Signori (Vicenza): Con i suoi compagni di reparto si impone e domina a centrocampo. Freddo e opportunista sul gol. Peccato per Marino che alla fine arrivi il solito Lapadula.

Joao Pedro (Cagliari): Se Melchiorri è il braccio, lui è la mente del blitz sardo a Latina. Piedi di altra categoria. Quarta vittoria di fila: Rastelli saluta di nuovo la compagnia.

Calaiò (Spezia): Letale e decisivo come ai bei tempi. La sua doppietta arresta la corsa del Livorno e lancia lo Spezia. Occhio, Di Carlo sta trovando la quadratura del cerchio.

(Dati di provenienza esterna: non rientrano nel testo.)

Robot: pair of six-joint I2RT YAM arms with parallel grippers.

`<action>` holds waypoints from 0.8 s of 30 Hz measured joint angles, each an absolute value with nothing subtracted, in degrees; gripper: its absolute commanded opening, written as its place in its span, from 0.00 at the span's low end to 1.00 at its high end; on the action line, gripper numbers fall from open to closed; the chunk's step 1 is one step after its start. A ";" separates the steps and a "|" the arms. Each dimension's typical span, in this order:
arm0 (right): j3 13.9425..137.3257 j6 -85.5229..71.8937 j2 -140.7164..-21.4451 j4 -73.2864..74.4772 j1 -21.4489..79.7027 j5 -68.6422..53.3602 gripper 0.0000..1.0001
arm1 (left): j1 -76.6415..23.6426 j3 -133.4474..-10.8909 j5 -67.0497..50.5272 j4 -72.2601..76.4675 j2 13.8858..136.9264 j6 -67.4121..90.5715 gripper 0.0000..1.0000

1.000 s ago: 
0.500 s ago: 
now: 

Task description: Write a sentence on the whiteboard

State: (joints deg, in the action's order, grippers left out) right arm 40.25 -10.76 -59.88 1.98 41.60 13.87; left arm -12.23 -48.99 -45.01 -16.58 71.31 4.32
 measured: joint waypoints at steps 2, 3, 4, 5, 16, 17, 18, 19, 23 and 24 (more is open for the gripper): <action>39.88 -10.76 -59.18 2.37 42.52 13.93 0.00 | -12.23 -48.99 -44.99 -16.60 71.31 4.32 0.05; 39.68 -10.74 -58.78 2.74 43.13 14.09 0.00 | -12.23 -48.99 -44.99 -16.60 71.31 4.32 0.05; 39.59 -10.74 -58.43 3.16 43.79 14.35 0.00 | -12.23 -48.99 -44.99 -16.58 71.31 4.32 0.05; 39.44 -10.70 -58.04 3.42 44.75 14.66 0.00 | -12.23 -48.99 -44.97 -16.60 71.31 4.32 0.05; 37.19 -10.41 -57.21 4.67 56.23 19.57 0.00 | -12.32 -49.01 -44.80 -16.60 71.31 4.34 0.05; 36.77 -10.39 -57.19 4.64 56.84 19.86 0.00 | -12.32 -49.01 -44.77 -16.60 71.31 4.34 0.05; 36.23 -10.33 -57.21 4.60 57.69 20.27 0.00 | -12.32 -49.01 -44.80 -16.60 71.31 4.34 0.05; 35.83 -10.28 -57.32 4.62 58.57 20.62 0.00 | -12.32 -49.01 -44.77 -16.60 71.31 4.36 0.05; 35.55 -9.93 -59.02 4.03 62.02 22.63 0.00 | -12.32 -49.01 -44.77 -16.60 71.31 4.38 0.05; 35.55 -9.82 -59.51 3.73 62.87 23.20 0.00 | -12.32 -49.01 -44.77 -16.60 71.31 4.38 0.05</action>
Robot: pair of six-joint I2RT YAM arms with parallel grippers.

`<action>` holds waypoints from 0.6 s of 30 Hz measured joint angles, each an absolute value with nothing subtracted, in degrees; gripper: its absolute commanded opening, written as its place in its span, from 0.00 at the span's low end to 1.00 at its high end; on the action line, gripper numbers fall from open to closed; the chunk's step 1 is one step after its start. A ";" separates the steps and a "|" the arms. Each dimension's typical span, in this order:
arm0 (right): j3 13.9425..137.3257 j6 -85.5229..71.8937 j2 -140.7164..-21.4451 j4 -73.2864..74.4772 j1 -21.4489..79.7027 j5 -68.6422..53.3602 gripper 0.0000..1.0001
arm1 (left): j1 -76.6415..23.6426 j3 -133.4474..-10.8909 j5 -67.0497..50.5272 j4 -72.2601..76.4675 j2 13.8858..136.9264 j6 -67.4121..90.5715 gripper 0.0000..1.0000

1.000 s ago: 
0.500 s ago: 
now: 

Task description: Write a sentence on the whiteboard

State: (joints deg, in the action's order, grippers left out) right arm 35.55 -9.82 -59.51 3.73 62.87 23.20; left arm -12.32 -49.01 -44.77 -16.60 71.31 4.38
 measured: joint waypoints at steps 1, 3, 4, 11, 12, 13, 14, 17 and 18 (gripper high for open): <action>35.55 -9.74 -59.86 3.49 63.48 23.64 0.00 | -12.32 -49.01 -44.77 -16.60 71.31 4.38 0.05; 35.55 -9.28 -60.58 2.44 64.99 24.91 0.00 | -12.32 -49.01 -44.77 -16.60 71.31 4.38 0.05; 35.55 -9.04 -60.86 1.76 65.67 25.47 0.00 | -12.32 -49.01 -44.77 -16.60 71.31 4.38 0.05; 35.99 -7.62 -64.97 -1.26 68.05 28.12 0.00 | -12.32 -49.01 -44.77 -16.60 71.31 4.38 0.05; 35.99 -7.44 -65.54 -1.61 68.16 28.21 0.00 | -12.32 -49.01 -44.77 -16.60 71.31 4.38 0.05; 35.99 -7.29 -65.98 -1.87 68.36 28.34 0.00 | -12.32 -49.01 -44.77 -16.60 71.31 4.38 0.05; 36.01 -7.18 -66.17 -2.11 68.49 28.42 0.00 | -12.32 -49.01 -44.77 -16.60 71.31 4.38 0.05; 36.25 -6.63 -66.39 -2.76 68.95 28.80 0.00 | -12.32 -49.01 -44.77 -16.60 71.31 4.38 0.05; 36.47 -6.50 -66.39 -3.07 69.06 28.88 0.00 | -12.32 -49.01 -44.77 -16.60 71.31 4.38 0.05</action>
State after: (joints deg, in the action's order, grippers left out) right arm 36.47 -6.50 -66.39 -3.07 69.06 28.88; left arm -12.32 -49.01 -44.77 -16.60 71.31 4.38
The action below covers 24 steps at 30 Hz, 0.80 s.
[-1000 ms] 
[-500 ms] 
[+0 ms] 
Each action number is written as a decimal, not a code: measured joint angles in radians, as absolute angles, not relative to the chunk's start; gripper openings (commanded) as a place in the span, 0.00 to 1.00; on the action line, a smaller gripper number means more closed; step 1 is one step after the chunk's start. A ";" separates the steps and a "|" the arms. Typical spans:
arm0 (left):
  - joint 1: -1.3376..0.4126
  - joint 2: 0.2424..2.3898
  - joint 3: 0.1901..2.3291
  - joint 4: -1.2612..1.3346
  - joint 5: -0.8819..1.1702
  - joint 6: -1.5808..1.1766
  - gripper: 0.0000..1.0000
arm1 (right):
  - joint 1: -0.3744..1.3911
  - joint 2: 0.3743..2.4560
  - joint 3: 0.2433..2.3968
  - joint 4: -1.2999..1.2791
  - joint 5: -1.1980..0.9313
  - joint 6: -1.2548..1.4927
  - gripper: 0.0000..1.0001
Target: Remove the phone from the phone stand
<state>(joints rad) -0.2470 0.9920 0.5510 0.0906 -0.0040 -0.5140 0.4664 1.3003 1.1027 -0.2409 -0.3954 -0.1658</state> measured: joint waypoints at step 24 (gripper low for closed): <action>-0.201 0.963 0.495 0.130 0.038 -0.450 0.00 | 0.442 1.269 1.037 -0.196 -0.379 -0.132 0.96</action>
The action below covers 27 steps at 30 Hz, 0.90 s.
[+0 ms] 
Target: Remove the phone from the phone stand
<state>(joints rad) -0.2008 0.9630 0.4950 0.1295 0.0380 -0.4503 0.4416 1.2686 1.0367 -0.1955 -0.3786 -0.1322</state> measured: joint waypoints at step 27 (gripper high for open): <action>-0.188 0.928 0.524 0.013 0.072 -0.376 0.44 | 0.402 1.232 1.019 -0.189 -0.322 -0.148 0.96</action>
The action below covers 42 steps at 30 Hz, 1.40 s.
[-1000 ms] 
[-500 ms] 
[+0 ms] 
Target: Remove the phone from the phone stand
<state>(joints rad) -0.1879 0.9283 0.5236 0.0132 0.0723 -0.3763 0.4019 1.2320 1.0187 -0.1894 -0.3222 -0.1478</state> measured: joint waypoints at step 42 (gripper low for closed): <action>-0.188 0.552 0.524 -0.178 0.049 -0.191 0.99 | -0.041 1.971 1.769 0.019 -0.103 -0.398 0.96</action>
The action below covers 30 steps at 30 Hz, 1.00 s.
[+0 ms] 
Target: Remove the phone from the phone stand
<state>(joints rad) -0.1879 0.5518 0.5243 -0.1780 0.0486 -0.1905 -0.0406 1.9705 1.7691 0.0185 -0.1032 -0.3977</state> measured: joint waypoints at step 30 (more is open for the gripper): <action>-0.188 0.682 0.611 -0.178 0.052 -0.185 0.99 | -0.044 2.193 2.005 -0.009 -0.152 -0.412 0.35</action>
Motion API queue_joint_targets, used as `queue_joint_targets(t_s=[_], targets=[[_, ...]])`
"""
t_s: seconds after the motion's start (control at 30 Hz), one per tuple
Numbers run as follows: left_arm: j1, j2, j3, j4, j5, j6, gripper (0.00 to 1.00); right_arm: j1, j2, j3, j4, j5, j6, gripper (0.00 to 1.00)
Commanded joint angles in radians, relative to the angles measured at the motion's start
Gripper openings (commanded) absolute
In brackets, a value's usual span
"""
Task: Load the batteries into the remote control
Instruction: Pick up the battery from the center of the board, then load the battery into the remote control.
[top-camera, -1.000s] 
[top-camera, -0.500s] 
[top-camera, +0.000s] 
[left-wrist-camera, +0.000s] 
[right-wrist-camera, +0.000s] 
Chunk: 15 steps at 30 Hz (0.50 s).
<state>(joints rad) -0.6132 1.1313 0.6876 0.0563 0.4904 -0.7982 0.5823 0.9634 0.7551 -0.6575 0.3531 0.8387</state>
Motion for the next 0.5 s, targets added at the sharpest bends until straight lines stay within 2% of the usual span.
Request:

Ceravolo (Ternana): Preferito ad Avenatti, esalta la scelta di Breda. Gol, assist, dribbling: un incubo per la difesa della Salernitana, stavolta messa ko nonostante la presenza di Bernardini.

All. Maragliulo (Lanciano): 2 partite, 6 punti. Il Lanciano vuole ancora dire la sua. Si sta togliendo soddisfazioni dopo tanta gavetta. Se gli riesce il miracolo salvezza pochi dubbi: allenatore dell’anno.